Por Juan
Sasturain
El
boxeo no hablamos del podrido mundo del boxeo ni de algún boxeador o
una patética serie de ellos sino del hecho casi
abstracto de boxear funda con su mera existencia una paradoja. Por una parte,
alevosa, el boxeo es el más elemental, el menos elaborado y mediatizado artificialmente
de los deportes porque en él la confrontación se muestra en estado puro, sin metáforas:
el boxeo, vencer, derrotar, es exactamente eso, es destruir al otro (no hacerle goles ni
ponerlo de espaldas ni correr más rápido). En ese aspecto es la lucha simple,
necesariamente violenta, si se (mal) quiere salvaje y brutal, más primitiva. Pero por
otra parte ahí es donde precisamente el boxeo revela su genuina y equívoca grandeza, su
mayor grado de abstracción, de cultura: en su maravillosa convencionalidad.
Esos hombres que se prodigan trompadas, ponen los puños pero ponen también la cara y se
pegan hasta derribarse, lo hacen por juego, gratuitamente (la guita es otra cosa, tiene
que ver con el trabajo profesional) en el sentido de que no tienen motivo
personal para fajarse y lo hacen por el mero, atávico hecho de medirse. Y ponen el cuerpo
en eso. Ese es el dato. El cuerpo con el Yo, el Super Yo y el Ello en el rincón y en el
ring, se entregan desnudos a confrontar, solos, contra otro, un igual. Ahí no hay donde
esconderse Te sacan el banquito y te quedás solo con un tipo que está ahí
sólo para cagarte a trompadas... decía Bonavena y después del
segundos afuera sólo restan dos hombres tratando de averiguar si lo pueden al
otro y sobre todo si se pueden a sí mismos: comprobar si son valientes... Y
eso los une, los coloca en un lugar diferente del de todos los otros que no están ahí,
los segundos de cada uno, los empresarios de cada uno, el público de cada uno. Ellos son
diferentes; y se reconocen como tales.
Es sintomático: pese a las chicanas, los desplantes previos, no hay ningún deporte en
que los rivales se abracen con tanta espontaneidad, una vez que han terminado de
contender, como el boxeo. Detrás de la última piña suele llegar el abrazo, y esos
rostros malheridos, partidos, con los labios entorpecidos de protectores bucales y ojos
sombríos de hematomas se buscan para besarse, se tocan torpemente con los guantes
puestos. En fin... Todo el tardío divague a propósito del combate del sábado.
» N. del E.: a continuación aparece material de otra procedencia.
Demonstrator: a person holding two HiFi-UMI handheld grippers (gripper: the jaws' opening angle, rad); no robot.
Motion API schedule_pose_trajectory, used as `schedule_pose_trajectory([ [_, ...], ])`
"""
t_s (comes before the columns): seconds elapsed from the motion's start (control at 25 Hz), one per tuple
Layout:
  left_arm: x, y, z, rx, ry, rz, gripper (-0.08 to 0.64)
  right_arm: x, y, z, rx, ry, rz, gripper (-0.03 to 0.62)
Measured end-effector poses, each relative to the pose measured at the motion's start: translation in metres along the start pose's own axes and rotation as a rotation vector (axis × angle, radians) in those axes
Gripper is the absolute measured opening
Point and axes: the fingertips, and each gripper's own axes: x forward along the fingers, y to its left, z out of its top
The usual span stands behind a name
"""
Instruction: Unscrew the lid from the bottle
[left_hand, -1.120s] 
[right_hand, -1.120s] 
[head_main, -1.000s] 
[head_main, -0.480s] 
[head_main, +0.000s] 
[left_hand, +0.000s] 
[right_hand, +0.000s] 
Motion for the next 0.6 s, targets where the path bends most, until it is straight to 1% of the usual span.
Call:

La de Tyson-Botha fue una pelea bárbara. En todos los sentidos. Arquetípica de lo que es
el boxeo paradójicamente en estado puro, si cabe a esta altura de la soirée y del
negocio. Como si por el absurdo todo hubiera recuperado una primitiva elementalidad:
Tyson-Botha fue una película con personajes y todo: el héroe negro malo pero
conflictuado y un ropero blanco, sudafricano de manual para más datos con apellido
racista, casi un adversario para Popeye. Podía ser el guión de un Rocky mil, con guión
round por round y golpes de efecto y de verdad. Pero al mismo tiempo la pelea fue la
primera pelea de la historia, tuvo la espontaneidad de un documental callejero. De ahí la
tensión, el interés humano, el grado de compromiso afectivo/sentimental para
unos o de curiosidad psicosociológica para otros que involucró a todo el mundo durante
algo menos de quince minutos de piñas y tanto más. Fue notable. Y de todo lo ya visto y
bien comentado al lado de la pelea en sí, me quedo con un alevoso detalle: el final en
dos actos. Uno, Tyson que después de su único golpe neto y letal sale despedido hacia el
lugar donde se ha derrumbado el terrible ropero y se inclina a cuidarlo... Otro, después:
la vocecita casi chillona, casi de otro del terrible negrazo pidiendo que no lo juzguen,
que lo quieran un poco, bah. Qué bárbaro.